Although opposed by many Republicans, President Barak
Obama’s re-election means that the overhaul of the US health-care system will
move ahead in all 50 states. Those state
officials that have held off on implementing some aspects of the 2010 Patient
Protection and Affordable Care Act will face pressure to act immediately. State officials will now have 9 days to
advise the federal government about how they plan to manage their state-run
health-care exchanges that were created by the PPACA to help provide medical
coverage to the uninsured. If officials
don’t comply, they face a de-facto US takeover of their insurance markets.
With Republican presidential candidate Mitt Romney promising
to repeal the PPACA, all but 13 governors had waited to implement their
plans. Now those
governors that “thumbed their nose” at the president must quickly regroup, said
Mississippi Insurance Commissioner Mike Chaney, a Republican who said he will
submit a plan for his state’s exchange by the Nov. 16 deadline.
“The message to governors is the verdict is now in,” said Ron
Pollack, executive director of Families USA, a consumer advocate
that backs the law. “The Affordable Care Act is moving forward. Either they
help cooperate with its implementation, or people in their state could be left
out in the cold.”
States not only have to play catch-up
with Obama but with hospitals and insurance companies that are well-prepared
for the new business. Hospital chains
and insurers have invested millions on new technology, marketing and plan
development to compete in the new market.
“Our priority for the organization is to get the organization
ready to both comply with and play in target markets from an exchange
standpoint,” David C. Cordani, chief executive officer of Bloomfield,
Connecticut-based Cigna Corp. (CI), told analysts on a
Nov. 1 conference call. “But we’re keenly focused on the amount of moving parts
that exist within the regulatory environment and within the state and federal
environment over the next two to three quarters.”
According to the U.S. Department of Health and Human
Services, 34 states have accepted at least two grants from the federal
government for the planning of their exchange.
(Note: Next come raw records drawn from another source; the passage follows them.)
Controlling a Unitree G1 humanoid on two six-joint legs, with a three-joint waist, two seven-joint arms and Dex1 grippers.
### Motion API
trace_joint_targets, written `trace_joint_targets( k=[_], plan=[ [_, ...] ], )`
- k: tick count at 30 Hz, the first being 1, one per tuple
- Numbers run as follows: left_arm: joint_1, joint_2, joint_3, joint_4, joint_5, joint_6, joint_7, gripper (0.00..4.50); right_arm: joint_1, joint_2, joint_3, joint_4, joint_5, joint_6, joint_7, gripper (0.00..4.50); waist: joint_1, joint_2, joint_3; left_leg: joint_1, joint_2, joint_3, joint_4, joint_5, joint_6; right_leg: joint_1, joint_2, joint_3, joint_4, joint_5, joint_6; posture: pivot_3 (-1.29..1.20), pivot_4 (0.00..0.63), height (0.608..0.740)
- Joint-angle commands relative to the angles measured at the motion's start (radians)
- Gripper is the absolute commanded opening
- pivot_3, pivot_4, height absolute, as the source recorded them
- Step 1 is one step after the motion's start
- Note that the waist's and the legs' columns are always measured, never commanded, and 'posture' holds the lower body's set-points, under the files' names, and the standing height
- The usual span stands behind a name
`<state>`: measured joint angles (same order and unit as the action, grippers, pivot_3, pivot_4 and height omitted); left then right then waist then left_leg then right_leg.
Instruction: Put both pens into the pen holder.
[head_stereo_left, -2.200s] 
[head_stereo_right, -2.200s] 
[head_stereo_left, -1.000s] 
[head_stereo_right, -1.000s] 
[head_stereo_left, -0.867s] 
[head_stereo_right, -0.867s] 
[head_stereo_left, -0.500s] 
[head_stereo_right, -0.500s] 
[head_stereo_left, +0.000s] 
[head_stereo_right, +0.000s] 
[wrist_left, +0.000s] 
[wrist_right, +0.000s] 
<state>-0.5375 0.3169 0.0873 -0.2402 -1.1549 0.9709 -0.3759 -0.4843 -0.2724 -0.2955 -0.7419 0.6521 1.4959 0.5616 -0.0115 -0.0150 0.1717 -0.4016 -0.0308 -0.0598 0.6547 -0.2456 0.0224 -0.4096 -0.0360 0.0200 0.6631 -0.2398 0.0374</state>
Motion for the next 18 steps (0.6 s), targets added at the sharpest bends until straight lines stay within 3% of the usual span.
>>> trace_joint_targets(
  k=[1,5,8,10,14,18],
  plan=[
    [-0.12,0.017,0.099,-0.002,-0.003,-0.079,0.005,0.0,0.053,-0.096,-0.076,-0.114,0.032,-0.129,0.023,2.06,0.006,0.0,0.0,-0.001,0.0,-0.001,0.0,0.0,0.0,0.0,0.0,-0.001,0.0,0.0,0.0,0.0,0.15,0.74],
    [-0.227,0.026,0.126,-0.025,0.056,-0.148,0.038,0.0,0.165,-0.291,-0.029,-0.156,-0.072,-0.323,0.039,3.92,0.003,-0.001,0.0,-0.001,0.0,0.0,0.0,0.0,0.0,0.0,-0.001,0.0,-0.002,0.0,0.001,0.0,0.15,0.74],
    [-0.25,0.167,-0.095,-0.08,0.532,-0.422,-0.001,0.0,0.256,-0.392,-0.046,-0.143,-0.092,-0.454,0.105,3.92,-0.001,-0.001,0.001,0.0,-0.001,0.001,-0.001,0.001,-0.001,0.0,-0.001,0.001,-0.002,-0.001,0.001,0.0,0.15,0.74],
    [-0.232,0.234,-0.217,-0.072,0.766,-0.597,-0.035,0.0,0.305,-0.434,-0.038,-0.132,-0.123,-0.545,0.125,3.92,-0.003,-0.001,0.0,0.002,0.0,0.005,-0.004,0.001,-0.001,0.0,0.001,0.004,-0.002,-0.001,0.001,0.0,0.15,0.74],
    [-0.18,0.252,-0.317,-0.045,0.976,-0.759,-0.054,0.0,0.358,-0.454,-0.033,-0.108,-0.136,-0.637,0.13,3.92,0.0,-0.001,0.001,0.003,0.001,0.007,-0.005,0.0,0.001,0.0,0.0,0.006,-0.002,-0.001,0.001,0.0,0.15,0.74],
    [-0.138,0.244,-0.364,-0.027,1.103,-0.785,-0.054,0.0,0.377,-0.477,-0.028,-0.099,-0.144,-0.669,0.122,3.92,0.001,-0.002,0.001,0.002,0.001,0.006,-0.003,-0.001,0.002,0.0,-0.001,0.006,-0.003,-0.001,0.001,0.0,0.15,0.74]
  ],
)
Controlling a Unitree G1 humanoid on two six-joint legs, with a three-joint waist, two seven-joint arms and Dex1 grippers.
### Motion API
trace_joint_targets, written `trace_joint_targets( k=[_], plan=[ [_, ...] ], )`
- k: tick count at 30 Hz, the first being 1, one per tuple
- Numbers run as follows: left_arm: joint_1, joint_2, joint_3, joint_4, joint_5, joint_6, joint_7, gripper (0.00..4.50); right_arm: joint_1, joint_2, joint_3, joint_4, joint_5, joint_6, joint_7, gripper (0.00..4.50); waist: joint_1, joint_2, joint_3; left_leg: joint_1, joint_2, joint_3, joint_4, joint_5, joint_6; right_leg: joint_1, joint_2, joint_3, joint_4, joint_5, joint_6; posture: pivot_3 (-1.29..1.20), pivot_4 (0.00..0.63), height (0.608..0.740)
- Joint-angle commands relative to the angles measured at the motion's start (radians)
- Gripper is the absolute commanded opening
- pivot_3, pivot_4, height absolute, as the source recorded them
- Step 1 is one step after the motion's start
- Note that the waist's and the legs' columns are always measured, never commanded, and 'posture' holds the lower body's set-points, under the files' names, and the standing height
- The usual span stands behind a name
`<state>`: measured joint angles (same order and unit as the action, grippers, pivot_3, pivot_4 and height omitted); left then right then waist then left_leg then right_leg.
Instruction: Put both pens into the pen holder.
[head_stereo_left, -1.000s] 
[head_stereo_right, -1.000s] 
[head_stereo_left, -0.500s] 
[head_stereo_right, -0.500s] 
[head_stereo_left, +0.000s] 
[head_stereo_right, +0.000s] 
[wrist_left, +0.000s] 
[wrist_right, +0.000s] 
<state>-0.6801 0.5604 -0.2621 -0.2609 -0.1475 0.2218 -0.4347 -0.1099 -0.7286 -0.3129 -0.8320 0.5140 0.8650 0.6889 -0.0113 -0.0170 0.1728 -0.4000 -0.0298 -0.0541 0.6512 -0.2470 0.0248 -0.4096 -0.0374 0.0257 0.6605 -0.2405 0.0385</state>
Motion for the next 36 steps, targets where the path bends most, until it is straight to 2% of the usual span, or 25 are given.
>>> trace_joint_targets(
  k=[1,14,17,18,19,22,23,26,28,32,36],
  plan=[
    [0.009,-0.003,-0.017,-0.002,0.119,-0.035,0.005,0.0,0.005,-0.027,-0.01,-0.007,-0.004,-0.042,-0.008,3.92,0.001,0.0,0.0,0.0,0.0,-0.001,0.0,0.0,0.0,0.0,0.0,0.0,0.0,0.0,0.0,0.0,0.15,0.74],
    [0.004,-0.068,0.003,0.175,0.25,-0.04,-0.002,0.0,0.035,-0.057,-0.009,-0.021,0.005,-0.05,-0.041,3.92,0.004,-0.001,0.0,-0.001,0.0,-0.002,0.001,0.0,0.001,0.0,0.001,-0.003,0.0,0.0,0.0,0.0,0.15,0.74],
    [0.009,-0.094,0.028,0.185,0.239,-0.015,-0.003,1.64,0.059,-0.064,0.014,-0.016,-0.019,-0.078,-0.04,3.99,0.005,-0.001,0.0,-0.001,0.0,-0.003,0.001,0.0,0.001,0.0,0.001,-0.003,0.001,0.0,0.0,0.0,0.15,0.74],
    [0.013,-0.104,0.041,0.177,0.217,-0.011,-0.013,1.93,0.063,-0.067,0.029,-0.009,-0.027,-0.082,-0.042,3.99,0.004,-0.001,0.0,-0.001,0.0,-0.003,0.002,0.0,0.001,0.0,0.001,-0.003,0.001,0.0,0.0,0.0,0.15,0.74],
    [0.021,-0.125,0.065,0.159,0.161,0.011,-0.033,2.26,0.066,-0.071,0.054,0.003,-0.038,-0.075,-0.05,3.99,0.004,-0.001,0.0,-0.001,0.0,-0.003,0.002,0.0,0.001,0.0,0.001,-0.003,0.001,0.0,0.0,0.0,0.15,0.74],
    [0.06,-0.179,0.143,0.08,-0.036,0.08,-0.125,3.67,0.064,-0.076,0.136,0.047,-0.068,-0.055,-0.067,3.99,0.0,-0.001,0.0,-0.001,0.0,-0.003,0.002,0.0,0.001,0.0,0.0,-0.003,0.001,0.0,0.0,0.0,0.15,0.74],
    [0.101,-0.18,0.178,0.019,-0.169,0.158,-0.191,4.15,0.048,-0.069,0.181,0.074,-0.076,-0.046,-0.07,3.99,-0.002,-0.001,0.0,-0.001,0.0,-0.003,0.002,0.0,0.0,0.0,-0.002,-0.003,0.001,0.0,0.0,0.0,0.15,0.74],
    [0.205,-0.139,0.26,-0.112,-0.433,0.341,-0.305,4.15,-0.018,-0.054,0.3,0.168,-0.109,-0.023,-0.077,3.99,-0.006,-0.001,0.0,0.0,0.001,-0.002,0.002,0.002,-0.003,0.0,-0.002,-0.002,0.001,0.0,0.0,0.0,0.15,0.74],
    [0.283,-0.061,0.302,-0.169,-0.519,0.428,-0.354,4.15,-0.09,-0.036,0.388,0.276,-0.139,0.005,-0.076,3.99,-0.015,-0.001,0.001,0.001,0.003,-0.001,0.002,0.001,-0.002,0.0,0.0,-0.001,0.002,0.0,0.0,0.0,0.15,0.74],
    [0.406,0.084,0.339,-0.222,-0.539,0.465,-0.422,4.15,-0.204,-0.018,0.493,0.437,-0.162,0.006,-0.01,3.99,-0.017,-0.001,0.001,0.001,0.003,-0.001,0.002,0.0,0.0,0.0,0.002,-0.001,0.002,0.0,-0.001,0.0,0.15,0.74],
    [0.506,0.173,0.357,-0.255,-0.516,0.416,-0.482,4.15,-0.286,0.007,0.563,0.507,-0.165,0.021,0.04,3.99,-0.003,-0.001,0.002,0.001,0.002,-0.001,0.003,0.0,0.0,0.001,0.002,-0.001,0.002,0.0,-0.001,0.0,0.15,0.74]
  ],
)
This means that 20 states will be in a position to build an exchange or
partner with the federal government on an exchange. This is in addition to the 13, plus
Washington, D.C., who have already stated that they will run their own
exchange. The rest “have either explicitly said
‘no’ or have taken so few steps that you can’t really see them shifting quickly
enough to play an active role,” said Alan Weil, executive director of the
National Academy for State Health Policy, which assists states implementing the
health law, in an interview.
Those governors who don’t comply and meet with the Obama
administration’s deadline will see take over from the federal government to set
up the exchanges in their states that will decide which insurers can sell plans
to their citizens. The federal exchange
will also have control over enrollment of low-income people into the state
Medicaid program.
“We still haven’t seen proposed regulations in a couple of
critical areas,” said Alissa Fox, senior vice president for lobbying and policy
development at the Blue Cross Blue Shield Association in Washington, a trade
association for 38 state Blue Cross and Blue Shield insurance
companies. “What the states have to do and what the plans have to do, in
designing and having products ready to market, a huge undertaking has to
happen,” she said.
Obama’s win does away with any of the uncertainty about the PPACA
that lingered since the law survived challenges in the U.S. Supreme Court. Obama also has the advantage of retained
control over the Senate, with a Democratic majority; which means anything
legislation that attacks the PPACA passed by the Republican controlled house
will be done away with in the Senate.
Paul Keckley, the executive director of Deloitte LLP’s
Center for Health Solutions research group in Washington said that with the
threat of a repeal gone, Obama may be more lenient in the time lines and allow
more flexibility. Keckley also said that
the administration might allow governors more time to set-up their exchanges or
have a flexible definition for the exchanges to allow them to be set-up
successfully. He expects that few states
will give up control of their exchange to the federal government.
“The federal
government doesn’t want to run the exchange,” Keckley said in a telephone
interview. “The federally run exchange was always meant as a backstop. To set
up and run that federal exchange, they would have to go through the usual
appropriations process in Congress. That’s a whole new battle, and I don’t
think anyone in the administration is interested in that.”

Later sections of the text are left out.